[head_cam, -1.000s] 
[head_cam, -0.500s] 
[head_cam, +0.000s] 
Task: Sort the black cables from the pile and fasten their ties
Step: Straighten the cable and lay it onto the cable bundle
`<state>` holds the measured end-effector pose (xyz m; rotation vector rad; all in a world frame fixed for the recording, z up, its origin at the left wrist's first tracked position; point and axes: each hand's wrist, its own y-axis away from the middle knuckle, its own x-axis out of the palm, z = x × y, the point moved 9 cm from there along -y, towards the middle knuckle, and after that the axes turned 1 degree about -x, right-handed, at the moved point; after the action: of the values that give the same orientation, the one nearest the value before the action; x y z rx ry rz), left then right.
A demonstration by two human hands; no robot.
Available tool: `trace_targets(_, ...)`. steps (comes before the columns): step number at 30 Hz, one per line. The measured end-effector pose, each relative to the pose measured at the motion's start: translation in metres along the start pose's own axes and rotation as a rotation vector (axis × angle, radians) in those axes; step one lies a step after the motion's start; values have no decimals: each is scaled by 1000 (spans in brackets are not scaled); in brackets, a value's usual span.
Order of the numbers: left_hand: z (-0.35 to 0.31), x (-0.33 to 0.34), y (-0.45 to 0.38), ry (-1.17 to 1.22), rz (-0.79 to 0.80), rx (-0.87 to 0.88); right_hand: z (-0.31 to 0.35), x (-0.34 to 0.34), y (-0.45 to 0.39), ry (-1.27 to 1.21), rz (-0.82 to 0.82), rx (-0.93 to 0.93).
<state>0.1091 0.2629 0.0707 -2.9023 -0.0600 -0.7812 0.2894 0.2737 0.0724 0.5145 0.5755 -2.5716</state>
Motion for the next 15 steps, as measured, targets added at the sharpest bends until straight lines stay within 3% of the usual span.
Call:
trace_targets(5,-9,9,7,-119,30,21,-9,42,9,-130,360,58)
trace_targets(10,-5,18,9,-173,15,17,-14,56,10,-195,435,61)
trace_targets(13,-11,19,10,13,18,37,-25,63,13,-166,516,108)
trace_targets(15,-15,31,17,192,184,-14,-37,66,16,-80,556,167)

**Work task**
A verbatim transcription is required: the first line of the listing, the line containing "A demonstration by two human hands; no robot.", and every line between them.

**Response to the task**
[head_cam, -1.000s] 
[head_cam, -0.500s] 
[head_cam, +0.000s] 
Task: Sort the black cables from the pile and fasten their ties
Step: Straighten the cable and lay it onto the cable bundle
`<state>` holds the measured end-effector pose (xyz m; rotation vector rad; all in a world frame fixed for the recording, z up, its origin at the left wrist's first tracked position; point and axes: each hand's wrist, its own y-axis away from the middle knuckle, its own x-axis out of the palm, z = x × y, the point moved 9 cm from there along -y, towards the middle knuckle, and after that the axes turned 1 degree about -x, right-handed, at the moved point; after the action: of the values that give the same orientation, the one nearest the value before the action; x y z rx ry rz), left then right.
A demonstration by two human hands; no robot.

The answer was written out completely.